- Your task: Starting at the line that contains "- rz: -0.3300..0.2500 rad" and ending at the line that contains "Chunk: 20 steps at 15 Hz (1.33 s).", the lines below are to be given again exactly, with nothing added.

--- Records for this exercise Enclosed Below ---

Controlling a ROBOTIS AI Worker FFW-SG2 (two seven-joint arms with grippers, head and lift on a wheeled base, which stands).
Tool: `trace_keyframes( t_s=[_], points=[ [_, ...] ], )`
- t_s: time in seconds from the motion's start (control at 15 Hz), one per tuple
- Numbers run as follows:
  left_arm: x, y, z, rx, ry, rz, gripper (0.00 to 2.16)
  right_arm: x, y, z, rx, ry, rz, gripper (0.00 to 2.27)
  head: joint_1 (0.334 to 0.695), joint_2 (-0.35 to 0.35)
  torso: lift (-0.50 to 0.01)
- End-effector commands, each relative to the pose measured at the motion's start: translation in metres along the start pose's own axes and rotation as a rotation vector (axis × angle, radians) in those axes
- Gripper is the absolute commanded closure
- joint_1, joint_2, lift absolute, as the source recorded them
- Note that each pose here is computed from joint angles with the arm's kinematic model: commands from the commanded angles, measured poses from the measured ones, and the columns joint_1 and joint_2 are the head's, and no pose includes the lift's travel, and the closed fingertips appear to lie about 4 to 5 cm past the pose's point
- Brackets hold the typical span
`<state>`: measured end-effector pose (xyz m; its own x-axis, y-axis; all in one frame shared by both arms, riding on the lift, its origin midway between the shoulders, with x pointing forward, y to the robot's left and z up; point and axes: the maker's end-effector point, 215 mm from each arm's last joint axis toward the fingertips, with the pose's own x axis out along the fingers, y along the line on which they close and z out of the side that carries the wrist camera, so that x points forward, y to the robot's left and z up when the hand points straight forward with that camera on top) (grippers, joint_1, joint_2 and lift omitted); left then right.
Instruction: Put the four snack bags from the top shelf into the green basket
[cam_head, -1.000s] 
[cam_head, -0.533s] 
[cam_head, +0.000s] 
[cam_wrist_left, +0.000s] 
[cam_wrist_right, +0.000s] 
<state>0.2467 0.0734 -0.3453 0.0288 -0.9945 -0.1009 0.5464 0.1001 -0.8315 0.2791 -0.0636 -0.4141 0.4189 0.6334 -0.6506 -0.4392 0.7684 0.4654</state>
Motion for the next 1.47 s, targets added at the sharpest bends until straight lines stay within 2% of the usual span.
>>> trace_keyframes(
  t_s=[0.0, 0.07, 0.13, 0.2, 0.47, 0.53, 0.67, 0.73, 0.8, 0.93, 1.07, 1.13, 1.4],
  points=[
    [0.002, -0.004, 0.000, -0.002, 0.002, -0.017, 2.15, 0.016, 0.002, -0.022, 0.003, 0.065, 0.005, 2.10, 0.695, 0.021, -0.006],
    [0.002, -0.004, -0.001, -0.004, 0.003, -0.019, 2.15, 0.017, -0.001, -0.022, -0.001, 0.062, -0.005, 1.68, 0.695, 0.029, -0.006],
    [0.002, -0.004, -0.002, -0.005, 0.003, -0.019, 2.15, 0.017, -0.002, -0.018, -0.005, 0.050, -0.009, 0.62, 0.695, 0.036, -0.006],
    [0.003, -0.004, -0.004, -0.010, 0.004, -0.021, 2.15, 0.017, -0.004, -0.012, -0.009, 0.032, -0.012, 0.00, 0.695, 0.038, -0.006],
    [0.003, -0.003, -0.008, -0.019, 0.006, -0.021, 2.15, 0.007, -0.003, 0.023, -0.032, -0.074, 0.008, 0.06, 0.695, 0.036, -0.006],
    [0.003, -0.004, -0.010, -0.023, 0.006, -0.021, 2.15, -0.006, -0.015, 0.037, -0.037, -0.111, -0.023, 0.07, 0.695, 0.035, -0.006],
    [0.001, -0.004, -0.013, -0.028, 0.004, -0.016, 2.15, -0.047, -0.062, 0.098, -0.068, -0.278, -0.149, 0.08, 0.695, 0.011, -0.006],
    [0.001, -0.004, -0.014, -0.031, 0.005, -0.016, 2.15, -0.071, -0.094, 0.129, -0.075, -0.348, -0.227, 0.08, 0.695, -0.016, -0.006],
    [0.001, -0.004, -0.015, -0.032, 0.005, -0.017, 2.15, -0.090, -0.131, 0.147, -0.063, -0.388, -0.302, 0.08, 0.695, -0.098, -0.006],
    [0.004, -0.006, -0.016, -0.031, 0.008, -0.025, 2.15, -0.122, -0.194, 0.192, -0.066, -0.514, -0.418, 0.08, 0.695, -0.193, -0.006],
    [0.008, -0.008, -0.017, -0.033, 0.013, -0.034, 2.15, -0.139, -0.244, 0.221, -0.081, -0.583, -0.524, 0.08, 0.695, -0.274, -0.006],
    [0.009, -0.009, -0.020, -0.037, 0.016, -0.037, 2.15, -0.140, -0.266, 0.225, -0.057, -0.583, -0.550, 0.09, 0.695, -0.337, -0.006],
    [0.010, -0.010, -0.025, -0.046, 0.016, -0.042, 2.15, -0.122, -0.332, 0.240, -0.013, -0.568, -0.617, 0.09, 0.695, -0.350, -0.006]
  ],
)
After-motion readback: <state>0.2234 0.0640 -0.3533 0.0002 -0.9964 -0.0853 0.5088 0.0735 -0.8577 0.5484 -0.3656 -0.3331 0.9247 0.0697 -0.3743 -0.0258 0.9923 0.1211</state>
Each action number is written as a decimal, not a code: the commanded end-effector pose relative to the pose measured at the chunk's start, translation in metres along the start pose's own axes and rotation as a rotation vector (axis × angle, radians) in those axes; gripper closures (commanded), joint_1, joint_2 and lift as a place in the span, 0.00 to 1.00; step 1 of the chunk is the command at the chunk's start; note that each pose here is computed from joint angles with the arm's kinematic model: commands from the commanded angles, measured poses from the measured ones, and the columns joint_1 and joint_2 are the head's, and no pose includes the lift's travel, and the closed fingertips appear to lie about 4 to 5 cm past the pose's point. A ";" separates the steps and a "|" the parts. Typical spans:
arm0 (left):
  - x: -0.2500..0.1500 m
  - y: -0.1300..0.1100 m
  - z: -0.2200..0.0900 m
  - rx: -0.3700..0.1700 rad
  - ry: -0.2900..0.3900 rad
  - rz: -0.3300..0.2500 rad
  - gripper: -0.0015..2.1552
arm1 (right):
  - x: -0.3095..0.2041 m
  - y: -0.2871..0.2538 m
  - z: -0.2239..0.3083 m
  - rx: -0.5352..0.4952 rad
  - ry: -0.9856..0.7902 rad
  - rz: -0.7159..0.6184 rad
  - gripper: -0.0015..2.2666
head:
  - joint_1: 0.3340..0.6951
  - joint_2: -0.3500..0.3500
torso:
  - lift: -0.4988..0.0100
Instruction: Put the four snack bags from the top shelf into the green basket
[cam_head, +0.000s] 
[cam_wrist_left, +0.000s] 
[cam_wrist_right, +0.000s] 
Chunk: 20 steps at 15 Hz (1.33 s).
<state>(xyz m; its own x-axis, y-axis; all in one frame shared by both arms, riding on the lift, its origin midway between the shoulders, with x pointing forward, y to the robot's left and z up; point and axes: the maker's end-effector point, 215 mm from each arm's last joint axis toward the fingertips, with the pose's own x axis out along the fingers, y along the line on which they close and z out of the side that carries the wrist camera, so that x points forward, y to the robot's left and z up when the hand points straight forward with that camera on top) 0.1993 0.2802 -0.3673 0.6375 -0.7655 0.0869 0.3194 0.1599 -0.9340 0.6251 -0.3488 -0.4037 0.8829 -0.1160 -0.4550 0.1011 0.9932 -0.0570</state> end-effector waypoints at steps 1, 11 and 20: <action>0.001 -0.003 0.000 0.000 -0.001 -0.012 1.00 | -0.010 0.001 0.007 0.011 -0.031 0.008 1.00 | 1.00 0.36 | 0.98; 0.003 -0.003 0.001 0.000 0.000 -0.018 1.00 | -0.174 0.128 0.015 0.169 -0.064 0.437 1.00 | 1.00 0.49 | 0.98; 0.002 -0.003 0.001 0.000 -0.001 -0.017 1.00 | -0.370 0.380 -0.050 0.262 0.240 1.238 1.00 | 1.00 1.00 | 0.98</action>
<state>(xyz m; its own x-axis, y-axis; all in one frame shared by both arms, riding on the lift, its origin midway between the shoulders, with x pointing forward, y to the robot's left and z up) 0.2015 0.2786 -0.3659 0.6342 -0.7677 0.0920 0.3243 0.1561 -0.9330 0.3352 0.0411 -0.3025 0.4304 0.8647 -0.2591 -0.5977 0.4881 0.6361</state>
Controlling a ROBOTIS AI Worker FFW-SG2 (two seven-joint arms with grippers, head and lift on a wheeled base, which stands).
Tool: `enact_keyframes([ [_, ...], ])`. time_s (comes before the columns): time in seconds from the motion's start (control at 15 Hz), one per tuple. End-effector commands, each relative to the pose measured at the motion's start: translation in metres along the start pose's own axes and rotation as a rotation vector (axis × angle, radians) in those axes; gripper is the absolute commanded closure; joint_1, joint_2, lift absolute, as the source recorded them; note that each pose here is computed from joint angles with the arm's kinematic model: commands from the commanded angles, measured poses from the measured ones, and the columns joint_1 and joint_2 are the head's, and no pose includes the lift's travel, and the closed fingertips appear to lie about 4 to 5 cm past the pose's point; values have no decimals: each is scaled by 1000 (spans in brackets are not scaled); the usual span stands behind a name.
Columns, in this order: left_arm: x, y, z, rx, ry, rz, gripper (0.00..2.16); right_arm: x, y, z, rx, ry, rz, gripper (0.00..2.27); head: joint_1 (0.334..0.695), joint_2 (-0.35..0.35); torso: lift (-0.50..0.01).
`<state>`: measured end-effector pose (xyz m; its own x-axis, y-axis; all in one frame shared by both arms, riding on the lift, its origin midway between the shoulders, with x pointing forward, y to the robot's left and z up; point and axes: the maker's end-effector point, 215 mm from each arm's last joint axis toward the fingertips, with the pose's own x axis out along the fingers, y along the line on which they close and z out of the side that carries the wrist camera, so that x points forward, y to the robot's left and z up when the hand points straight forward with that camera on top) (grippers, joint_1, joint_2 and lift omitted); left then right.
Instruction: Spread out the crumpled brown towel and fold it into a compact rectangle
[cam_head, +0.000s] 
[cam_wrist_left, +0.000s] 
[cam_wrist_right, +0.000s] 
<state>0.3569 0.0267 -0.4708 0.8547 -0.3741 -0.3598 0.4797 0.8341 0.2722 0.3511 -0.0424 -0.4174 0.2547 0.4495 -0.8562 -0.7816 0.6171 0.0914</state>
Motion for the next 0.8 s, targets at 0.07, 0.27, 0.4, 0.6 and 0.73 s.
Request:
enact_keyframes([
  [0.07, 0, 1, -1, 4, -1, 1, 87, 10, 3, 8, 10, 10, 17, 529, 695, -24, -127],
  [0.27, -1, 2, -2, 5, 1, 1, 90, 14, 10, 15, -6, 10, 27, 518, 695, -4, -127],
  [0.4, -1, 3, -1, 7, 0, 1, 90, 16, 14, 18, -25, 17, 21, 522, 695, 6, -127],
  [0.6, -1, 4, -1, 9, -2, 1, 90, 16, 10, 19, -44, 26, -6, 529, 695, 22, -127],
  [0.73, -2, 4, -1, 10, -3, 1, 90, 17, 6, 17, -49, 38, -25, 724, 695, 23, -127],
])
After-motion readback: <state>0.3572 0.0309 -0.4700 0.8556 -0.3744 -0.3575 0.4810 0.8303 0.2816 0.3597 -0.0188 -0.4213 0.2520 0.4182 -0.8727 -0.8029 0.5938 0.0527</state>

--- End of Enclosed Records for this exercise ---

- Your solution:
  - rz: -0.3300..0.2500 rad
  - gripper: -0.0015..2.1552
arm1 (right):
  - x: -0.3095..0.2041 m
  - y: -0.2871..0.2538 m
  - z: -0.2239..0.3083 m
  - rx: -0.5352..0.4952 rad
  - ry: -0.9856..0.7902 rad
  - rz: -0.7159..0.6184 rad
  - gripper: -0.0015..2.2666
head:
  - joint_1: 0.3340..0.6951
  - joint_2: -0.3500..0.3500
torso:
  - lift: -0.4988..0.0100
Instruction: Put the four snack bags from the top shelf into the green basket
[cam_head, +0.000s] 
[cam_wrist_left, +0.000s] 
[cam_wrist_right, +0.000s] 
Chunk: 20 steps at 15 Hz (1.33 s).

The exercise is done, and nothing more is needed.